My Best Friend, Brownie

Peter - Marysville, Ohio
Entered on September 30, 2008
Age Group: 50 - 65

I just lost my best friend.

While he was alive, I never thought of Brownie as being my “best friend.” Sure, he was the one who patiently waited for me until I arrived home. While I hung up my jacket, he’d rush into the den, and I’d hear his big paws pounding the carpet, in joyful harmony with the sound of his favorite squeaky toy.

Brownie and I both loved to run, and he viewed our evening runs as a miniature vacation. There were smells to be investigated, squirrels to be corralled, other dogs to show off to, seedlings and street signs to be “marked. As we approached home, I felt relieved yet refreshed. I’m not sure how Brownie felt. But I know for a fact my friend would forego water and dinner to do it all over again.

One hears frequently about “unconditional love.” I believe that phrase was coined over a dog. Yes, children exhibit love without condition. But eventually they mature, lose their innocence, and often grow distant. I have a tendency to lose my temper, and one time I went too far with Brownie. He tolerated my harangue until I grabbed him too roughly. Then he let me have it (I still bear the scarlet letter, on my palm). But, only seconds later, he was nudging up to me, desperately seeking my approval.

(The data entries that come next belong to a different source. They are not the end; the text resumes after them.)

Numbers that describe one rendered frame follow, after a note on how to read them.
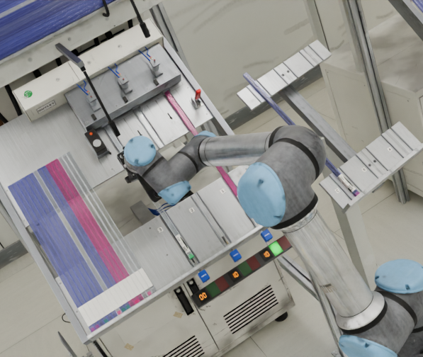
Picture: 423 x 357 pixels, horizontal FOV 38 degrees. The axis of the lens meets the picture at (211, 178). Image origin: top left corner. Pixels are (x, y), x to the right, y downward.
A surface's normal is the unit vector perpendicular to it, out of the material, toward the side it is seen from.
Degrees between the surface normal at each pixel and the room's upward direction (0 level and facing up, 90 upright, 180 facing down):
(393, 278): 8
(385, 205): 0
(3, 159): 43
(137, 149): 56
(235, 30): 90
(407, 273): 8
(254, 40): 90
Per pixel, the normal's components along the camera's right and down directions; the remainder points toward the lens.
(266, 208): -0.69, 0.49
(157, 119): 0.03, -0.33
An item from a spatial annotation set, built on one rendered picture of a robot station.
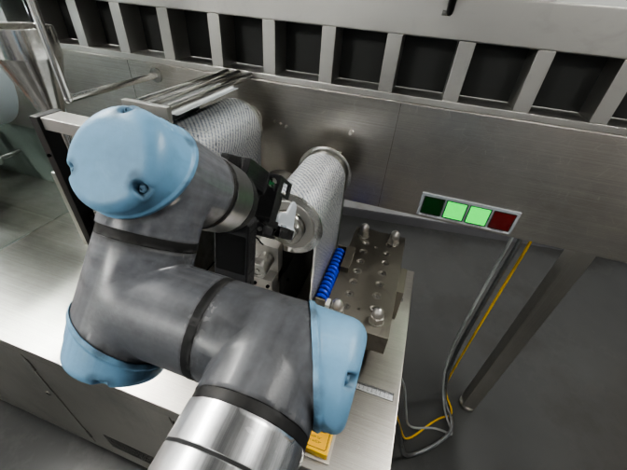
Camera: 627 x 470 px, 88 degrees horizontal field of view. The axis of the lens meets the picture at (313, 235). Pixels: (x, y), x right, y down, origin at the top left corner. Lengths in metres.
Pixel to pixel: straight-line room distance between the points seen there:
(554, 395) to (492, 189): 1.57
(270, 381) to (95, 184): 0.16
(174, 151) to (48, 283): 1.04
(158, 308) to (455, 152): 0.79
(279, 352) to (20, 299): 1.08
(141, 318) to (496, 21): 0.80
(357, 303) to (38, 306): 0.87
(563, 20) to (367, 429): 0.90
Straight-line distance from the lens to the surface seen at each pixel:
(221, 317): 0.22
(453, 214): 0.98
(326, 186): 0.74
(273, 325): 0.21
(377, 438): 0.82
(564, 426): 2.25
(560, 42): 0.88
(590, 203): 1.02
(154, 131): 0.23
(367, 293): 0.86
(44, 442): 2.04
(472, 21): 0.85
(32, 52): 1.05
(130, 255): 0.25
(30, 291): 1.25
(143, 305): 0.25
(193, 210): 0.26
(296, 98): 0.93
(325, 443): 0.77
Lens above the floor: 1.65
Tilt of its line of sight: 38 degrees down
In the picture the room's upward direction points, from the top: 5 degrees clockwise

Brownie was an Australian shepherd, or “Aussie.” Their breed is very protective and family-oriented. Brownie was happiest when the whole family was together. He expressed his contentment by laying at the nucleus of our little circle and licking the carpet. “Brownie, stop licking the carpet!” my wife would scold. It didn’t bother me. Perhaps this was his way of licking all of us at the same time.

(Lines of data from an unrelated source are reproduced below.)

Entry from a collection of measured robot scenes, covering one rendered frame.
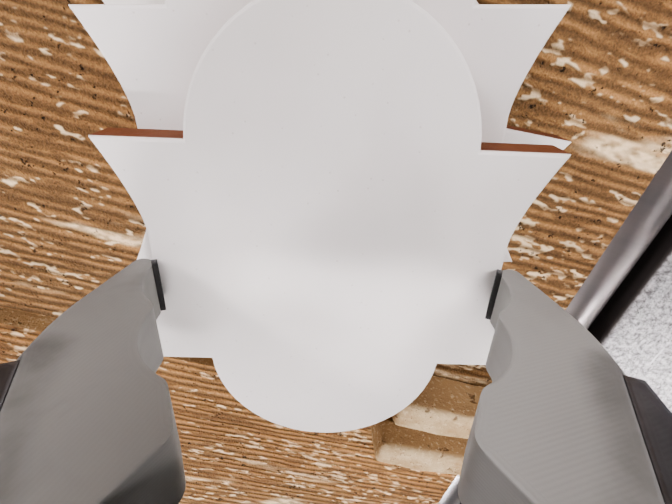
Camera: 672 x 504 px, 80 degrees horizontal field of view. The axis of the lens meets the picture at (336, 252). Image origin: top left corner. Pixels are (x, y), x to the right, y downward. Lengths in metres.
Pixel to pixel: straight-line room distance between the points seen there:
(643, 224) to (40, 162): 0.27
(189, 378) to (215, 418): 0.03
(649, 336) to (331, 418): 0.20
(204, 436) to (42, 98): 0.19
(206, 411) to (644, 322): 0.26
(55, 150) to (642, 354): 0.32
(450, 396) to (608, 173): 0.13
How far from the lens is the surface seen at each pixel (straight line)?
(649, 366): 0.32
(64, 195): 0.21
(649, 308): 0.29
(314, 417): 0.16
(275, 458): 0.28
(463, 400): 0.23
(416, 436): 0.24
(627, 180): 0.21
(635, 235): 0.25
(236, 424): 0.26
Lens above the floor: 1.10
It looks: 63 degrees down
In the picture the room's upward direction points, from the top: 180 degrees clockwise
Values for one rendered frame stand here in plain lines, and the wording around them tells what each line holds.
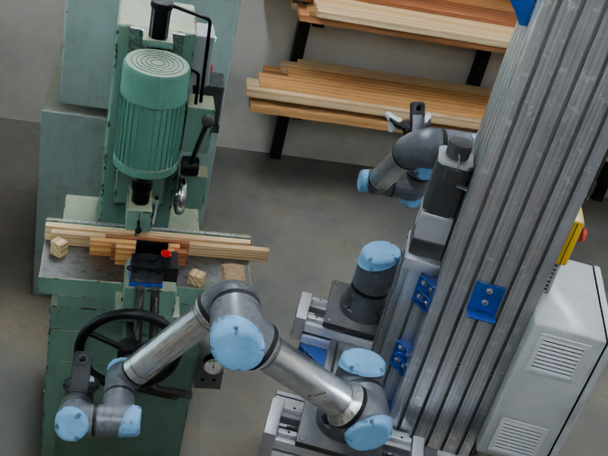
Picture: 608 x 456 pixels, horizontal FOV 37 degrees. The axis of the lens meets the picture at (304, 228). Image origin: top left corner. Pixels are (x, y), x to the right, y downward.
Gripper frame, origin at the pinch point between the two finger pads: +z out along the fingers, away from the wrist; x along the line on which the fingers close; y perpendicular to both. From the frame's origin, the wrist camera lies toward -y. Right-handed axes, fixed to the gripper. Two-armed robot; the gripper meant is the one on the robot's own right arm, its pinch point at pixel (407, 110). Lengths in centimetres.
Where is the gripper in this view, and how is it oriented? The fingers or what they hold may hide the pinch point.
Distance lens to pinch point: 309.1
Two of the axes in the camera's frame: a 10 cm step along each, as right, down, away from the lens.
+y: -0.7, 8.2, 5.7
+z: -0.8, -5.7, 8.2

We didn’t know Brownie had cancer until it was far advanced. Just before being diagnosed, on my first run without him, Brownie stood looking out the glass door with his ears perked. “Why aren’t you taking me with you?” he implored. I walked until I was out of his eyesight, and only then started to run. When I returned, he was waiting for me outside. The vet later said that the moisture under his eyes was probably caused by fever. But I don’t know.

So now I’ll be running alone. I knew this day would come, but of course, I never expected it to hurt so much. My partner, my compatriot – my best friend – is gone.

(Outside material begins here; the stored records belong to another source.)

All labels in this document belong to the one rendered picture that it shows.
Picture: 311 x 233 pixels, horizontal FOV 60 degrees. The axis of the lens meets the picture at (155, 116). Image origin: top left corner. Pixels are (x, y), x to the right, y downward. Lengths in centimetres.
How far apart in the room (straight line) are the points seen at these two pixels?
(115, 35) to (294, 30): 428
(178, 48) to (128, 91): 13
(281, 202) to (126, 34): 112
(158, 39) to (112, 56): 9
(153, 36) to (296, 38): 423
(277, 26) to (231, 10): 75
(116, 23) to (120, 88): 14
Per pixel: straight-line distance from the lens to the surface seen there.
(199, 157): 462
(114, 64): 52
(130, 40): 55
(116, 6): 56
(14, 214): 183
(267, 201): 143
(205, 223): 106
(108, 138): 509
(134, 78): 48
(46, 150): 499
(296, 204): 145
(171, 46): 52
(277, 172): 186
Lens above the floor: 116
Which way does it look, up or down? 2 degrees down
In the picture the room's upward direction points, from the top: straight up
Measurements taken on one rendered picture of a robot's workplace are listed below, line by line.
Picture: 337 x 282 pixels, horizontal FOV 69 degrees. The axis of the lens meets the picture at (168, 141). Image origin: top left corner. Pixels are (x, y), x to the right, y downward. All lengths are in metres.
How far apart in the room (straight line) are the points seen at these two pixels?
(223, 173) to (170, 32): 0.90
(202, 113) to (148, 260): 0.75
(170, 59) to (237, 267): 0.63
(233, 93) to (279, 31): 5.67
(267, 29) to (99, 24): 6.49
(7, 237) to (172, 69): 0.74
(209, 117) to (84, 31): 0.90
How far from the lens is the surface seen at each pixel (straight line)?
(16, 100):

I believe that, even though I didn’t know it when he was alive, Brownie knew he was my best friend. That little pink line on my palm reminds me. Oddly, it’s not a scar that elicits a bad memory. The brief anger I felt toward my friend, a very human moment of weakness, was obliterated by what transpired immediately afterwards, something far more powerful: Brownie’s unconditional love and forgiveness.